PROBLEM: Exclude all pictures from your copy of the data below, which should otherwise match exactly.

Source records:
━━━━
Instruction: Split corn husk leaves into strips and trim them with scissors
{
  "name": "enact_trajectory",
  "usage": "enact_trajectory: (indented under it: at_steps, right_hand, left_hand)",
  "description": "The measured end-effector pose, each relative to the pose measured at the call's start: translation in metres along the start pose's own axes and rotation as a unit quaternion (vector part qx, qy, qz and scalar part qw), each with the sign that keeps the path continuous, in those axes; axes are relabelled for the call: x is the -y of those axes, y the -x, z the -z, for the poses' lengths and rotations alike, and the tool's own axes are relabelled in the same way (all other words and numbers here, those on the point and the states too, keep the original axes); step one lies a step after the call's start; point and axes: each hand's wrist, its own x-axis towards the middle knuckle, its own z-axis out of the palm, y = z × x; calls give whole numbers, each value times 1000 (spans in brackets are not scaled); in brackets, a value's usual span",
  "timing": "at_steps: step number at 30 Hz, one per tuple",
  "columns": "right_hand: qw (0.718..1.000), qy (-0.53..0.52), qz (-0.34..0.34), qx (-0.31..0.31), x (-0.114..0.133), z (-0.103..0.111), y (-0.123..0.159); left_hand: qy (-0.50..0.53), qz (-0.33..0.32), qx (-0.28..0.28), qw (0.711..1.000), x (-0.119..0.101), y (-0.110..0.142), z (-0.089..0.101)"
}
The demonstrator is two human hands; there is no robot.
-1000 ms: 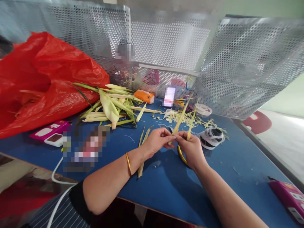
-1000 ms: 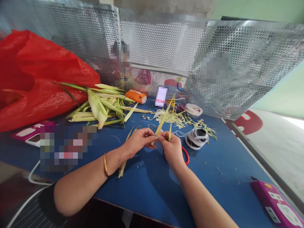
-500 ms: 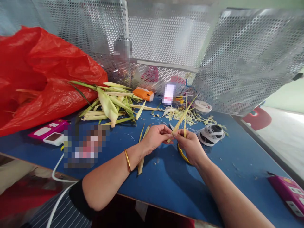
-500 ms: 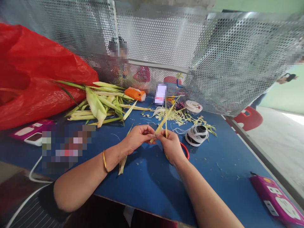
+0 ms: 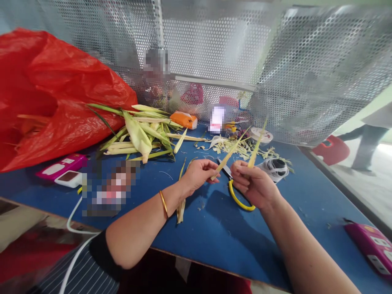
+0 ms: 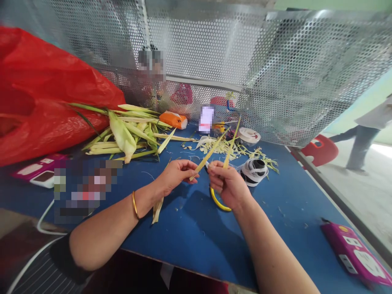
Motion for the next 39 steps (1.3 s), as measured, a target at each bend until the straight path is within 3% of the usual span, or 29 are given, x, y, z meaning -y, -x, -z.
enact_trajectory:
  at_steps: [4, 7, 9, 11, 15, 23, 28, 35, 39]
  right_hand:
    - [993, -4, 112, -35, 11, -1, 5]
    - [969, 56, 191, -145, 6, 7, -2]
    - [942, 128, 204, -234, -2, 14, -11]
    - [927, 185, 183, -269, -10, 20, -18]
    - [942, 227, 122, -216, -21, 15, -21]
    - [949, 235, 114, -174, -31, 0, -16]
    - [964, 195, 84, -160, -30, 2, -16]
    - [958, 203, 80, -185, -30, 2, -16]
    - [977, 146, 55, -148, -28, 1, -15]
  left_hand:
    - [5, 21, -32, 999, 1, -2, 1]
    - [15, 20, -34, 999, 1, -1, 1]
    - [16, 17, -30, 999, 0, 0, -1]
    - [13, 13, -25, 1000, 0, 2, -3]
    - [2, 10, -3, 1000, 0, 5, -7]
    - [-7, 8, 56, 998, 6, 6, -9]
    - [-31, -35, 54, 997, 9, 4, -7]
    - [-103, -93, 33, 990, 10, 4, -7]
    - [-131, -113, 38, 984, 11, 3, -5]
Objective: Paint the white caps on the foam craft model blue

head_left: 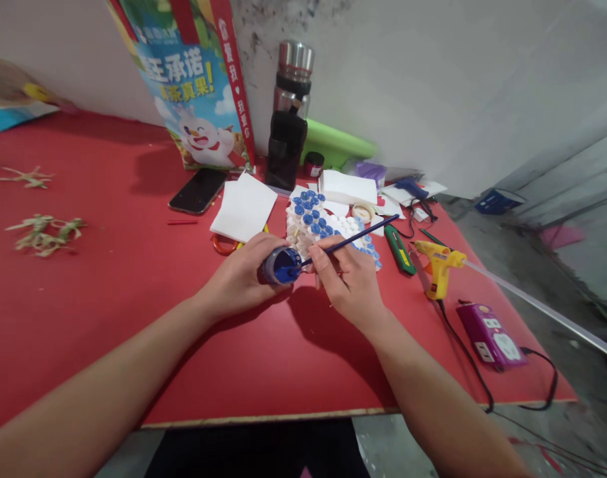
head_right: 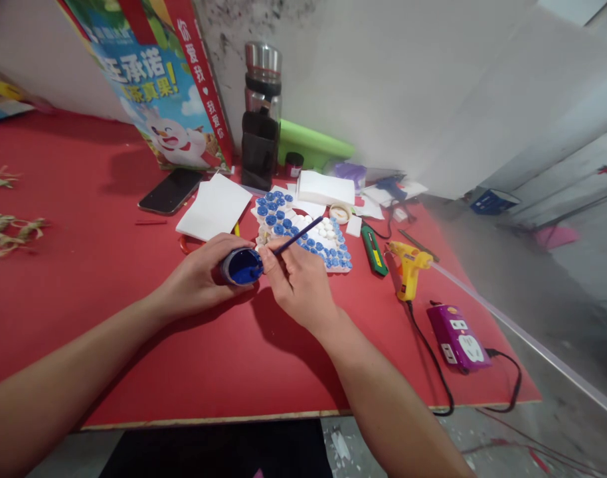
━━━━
REPLY TO THE EXERCISE:
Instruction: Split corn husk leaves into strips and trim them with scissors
{
  "name": "enact_trajectory",
  "usage": "enact_trajectory: (indented under it: at_steps, right_hand, left_hand)",
  "description": "The measured end-effector pose, each relative to the pose measured at the call's start: translation in metres along the start pose's own axes and rotation as a unit quaternion (vector part qx, qy, qz and scalar part qw), each with the sign that keeps the path continuous, in those axes; axes are relabelled for the call: x is the -y of those axes, y the -x, z the -z, for the poses' lengths and rotations alike, and the tool's own axes are relabelled in the same way (all other words and numbers here, those on the point and the states too, keep the original axes); step one lies a step after the call's start; point and axes: each hand's wrist, its own x-axis towards the middle knuckle, its own z-axis out of the palm, y = z × x; calls give whole numbers, each value times 1000 (spans in brackets are not scaled); in brackets, a value's usual span",
  "timing": "at_steps: step number at 30 Hz, one per tuple",
  "columns": "right_hand: qw (0.718..1.000), qy (-0.53..0.52), qz (-0.34..0.34), qx (-0.31..0.31), x (-0.114..0.133), z (-0.103..0.111), y (-0.123..0.159); left_hand: qy (-0.50..0.53), qz (-0.33..0.32), qx (-0.28..0.28), qw (0.711..1.000), x (-0.119..0.101), y (-0.110..0.142), z (-0.089..0.101)"
}
The demonstrator is two human hands; there is no robot.
-1000 ms: 
-1000 ms: 
-500 ms: 
-500 ms: 
+0 ms: 
+0 ms: 
Motion for the next 39 steps (1.3 s), as measured, a target at each bend until the straight path is within 3% of the usual span, or 29 are given, x, y, z meaning -y, -x, -z.
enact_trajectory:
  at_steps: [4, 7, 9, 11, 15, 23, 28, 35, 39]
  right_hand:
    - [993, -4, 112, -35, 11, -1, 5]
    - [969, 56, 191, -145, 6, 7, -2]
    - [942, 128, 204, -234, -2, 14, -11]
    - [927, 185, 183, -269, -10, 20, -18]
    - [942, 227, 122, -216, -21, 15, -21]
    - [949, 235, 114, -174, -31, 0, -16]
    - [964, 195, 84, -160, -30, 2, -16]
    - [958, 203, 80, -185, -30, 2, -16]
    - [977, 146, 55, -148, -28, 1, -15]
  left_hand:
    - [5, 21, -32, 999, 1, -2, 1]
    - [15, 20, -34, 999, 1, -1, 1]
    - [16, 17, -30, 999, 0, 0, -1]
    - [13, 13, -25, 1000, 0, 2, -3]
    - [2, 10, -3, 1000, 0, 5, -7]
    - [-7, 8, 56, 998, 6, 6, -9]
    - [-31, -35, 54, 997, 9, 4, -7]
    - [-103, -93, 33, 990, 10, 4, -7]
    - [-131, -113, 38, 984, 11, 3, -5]
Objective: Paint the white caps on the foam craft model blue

head_left: 
head_right: 

The output requires nothing else.